_Data extract_
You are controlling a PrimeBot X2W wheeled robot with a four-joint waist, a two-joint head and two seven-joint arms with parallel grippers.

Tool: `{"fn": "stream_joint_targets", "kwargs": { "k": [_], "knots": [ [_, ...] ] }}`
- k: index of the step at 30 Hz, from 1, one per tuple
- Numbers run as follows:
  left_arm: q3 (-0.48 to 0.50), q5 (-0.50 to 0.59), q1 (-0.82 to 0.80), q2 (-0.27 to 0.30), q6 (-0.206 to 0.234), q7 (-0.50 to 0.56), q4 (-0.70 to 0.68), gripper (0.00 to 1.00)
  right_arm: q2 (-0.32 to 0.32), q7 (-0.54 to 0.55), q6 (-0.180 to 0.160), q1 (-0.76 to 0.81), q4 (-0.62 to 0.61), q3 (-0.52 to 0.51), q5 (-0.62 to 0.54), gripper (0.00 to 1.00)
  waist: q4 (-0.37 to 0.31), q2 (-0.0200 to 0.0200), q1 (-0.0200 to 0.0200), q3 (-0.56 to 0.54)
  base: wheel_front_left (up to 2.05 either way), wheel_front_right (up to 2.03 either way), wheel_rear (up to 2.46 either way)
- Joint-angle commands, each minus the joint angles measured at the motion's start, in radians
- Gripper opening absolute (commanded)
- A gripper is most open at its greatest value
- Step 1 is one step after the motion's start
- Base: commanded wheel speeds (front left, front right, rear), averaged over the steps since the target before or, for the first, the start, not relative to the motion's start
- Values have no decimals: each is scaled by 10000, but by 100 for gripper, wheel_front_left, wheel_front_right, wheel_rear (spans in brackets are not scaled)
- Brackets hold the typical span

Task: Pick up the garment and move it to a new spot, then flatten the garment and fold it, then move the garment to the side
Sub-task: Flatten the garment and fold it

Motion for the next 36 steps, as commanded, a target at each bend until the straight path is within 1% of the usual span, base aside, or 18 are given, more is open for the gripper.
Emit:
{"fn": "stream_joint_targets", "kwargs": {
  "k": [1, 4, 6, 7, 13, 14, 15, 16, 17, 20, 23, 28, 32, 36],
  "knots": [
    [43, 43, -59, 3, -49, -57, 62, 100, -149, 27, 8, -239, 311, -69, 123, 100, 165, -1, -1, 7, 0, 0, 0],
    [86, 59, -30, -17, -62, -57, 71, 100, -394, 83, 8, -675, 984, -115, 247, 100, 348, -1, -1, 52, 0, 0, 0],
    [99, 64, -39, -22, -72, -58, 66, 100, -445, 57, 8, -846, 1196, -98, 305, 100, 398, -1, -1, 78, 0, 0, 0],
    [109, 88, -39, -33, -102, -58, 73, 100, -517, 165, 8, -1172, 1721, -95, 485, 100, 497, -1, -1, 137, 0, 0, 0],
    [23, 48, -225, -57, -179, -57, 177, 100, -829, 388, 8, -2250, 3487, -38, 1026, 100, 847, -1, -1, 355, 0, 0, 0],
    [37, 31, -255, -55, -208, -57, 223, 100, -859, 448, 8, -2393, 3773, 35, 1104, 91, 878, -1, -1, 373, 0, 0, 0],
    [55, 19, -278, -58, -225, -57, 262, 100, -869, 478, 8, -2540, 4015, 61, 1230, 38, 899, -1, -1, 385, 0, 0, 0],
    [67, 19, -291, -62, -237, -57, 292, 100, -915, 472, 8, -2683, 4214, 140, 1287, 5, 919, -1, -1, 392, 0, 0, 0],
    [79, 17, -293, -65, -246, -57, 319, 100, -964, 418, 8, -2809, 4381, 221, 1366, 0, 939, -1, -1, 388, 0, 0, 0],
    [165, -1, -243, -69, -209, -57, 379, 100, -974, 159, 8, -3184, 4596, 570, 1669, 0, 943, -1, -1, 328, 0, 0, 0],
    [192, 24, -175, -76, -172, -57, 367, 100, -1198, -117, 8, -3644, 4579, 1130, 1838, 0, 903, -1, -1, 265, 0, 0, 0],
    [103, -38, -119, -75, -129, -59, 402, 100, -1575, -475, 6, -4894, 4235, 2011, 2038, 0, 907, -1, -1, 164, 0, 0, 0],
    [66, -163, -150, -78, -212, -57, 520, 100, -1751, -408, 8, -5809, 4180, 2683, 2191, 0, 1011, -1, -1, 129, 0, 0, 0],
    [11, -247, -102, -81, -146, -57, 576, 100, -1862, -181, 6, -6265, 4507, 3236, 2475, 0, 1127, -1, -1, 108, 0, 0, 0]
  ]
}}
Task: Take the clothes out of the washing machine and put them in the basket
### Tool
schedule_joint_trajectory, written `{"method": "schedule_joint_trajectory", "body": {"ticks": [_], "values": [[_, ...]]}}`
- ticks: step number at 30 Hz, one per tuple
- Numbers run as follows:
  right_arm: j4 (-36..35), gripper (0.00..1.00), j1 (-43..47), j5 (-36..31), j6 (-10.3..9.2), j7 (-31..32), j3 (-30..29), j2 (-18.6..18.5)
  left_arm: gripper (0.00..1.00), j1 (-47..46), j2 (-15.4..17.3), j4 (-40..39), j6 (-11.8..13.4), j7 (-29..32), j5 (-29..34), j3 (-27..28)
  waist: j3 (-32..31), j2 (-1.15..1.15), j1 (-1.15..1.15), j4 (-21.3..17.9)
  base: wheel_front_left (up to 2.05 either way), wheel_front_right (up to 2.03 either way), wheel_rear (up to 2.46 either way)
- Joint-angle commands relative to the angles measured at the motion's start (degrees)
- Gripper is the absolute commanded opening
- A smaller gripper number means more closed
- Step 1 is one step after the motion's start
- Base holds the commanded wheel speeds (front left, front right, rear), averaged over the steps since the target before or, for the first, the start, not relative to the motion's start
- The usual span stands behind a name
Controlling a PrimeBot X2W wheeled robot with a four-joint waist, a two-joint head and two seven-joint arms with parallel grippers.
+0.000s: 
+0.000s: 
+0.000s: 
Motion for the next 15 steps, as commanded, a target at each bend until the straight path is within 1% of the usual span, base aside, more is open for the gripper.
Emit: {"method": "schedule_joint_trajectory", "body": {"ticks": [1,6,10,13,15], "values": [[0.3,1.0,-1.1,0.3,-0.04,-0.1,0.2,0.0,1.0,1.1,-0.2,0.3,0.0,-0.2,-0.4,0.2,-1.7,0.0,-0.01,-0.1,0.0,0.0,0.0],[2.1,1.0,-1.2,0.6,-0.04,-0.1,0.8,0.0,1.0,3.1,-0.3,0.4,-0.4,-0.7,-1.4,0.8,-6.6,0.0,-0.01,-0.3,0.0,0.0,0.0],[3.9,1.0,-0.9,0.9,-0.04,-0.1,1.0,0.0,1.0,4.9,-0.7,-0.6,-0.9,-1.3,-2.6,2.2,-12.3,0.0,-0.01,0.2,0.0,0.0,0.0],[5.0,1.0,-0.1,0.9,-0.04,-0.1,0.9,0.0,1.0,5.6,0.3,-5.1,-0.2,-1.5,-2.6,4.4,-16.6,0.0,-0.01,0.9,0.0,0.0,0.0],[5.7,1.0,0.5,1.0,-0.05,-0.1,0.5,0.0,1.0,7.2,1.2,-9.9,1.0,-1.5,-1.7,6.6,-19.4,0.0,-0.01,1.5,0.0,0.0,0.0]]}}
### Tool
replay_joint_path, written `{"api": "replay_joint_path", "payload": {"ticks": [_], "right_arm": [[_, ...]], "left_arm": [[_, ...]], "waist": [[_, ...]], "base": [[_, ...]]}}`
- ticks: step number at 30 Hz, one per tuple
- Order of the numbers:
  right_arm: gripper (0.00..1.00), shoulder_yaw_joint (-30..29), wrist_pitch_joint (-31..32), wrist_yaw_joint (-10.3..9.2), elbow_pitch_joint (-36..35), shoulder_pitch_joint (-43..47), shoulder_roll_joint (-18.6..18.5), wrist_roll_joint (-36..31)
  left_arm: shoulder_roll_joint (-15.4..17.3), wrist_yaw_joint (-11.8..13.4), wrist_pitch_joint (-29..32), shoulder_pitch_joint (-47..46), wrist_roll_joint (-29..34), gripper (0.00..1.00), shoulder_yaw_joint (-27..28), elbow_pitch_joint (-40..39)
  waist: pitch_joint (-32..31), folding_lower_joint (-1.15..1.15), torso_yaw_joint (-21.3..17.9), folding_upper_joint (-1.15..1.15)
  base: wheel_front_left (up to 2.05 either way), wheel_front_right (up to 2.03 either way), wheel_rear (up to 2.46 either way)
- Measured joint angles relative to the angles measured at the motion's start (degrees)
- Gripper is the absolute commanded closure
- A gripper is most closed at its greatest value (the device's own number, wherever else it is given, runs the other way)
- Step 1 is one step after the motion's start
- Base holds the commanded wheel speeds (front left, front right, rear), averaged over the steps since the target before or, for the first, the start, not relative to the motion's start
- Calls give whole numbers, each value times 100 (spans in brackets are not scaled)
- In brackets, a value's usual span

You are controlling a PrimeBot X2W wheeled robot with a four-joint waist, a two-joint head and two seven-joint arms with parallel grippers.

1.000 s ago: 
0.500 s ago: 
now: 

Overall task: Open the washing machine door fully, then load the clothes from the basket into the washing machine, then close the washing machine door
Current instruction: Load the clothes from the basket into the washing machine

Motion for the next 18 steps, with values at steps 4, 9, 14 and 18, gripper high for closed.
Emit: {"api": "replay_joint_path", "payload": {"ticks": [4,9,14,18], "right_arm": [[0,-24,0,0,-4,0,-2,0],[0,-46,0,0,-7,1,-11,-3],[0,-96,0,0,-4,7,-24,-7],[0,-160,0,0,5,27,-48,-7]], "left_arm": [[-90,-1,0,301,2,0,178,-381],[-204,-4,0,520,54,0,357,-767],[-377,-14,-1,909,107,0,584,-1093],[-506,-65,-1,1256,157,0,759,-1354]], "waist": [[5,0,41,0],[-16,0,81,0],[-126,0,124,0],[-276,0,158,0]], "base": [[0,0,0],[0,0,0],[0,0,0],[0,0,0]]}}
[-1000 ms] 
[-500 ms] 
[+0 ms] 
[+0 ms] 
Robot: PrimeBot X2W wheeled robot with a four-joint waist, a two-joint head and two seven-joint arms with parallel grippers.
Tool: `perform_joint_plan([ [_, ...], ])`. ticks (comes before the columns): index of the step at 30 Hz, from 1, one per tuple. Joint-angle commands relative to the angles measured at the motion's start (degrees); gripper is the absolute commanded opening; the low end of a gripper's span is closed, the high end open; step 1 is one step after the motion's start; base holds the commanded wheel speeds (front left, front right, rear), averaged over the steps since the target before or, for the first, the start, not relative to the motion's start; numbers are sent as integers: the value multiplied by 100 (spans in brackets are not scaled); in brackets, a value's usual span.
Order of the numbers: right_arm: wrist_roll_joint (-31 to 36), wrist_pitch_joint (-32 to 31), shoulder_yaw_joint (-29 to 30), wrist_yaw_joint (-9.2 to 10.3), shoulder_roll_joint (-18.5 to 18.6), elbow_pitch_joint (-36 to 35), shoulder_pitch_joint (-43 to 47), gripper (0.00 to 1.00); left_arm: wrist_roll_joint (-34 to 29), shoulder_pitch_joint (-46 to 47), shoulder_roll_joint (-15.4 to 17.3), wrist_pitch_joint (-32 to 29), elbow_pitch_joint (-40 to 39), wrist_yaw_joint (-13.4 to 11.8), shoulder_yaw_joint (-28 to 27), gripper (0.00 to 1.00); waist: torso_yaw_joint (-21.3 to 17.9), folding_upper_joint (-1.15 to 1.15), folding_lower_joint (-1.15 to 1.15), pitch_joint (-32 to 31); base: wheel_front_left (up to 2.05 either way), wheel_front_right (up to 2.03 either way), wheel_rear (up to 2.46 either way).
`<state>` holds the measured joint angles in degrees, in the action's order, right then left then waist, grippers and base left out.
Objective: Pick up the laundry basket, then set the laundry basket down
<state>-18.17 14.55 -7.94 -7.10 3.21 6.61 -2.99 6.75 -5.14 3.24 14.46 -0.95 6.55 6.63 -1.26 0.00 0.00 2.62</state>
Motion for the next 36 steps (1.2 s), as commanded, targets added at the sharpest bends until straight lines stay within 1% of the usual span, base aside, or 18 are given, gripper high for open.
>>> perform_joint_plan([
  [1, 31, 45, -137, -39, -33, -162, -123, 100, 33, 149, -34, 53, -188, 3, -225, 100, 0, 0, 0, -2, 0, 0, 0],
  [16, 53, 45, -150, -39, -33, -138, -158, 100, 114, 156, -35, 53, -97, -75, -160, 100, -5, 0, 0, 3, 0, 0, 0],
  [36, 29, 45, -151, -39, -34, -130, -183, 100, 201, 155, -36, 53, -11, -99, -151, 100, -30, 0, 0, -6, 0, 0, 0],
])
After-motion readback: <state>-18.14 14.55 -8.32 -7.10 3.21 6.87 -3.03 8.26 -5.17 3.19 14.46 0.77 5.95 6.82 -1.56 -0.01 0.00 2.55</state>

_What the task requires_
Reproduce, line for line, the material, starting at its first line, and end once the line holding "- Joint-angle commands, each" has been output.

_Solution for this problem_
You are controlling a PrimeBot X2W wheeled robot with a four-joint waist, a two-joint head and two seven-joint arms with parallel grippers.

Tool: `{"fn": "stream_joint_targets", "kwargs": { "k": [_], "knots": [ [_, ...] ] }}`
- k: index of the step at 30 Hz, from 1, one per tuple
- Numbers run as follows:
  left_arm: q3 (-0.48 to 0.50), q5 (-0.50 to 0.59), q1 (-0.82 to 0.80), q2 (-0.27 to 0.30), q6 (-0.206 to 0.234), q7 (-0.50 to 0.56), q4 (-0.70 to 0.68), gripper (0.00 to 1.00)
  right_arm: q2 (-0.32 to 0.32), q7 (-0.54 to 0.55), q6 (-0.180 to 0.160), q1 (-0.76 to 0.81), q4 (-0.62 to 0.61), q3 (-0.52 to 0.51), q5 (-0.62 to 0.54), gripper (0.00 to 1.00)
  waist: q4 (-0.37 to 0.31), q2 (-0.0200 to 0.0200), q1 (-0.0200 to 0.0200), q3 (-0.56 to 0.54)
  base: wheel_front_left (up to 2.05 either way), wheel_front_right (up to 2.03 either way), wheel_rear (up to 2.46 either way)
- Joint-angle commands, each minus the joint angles measured at the motion's start, in radians

The exercise was worked through completely.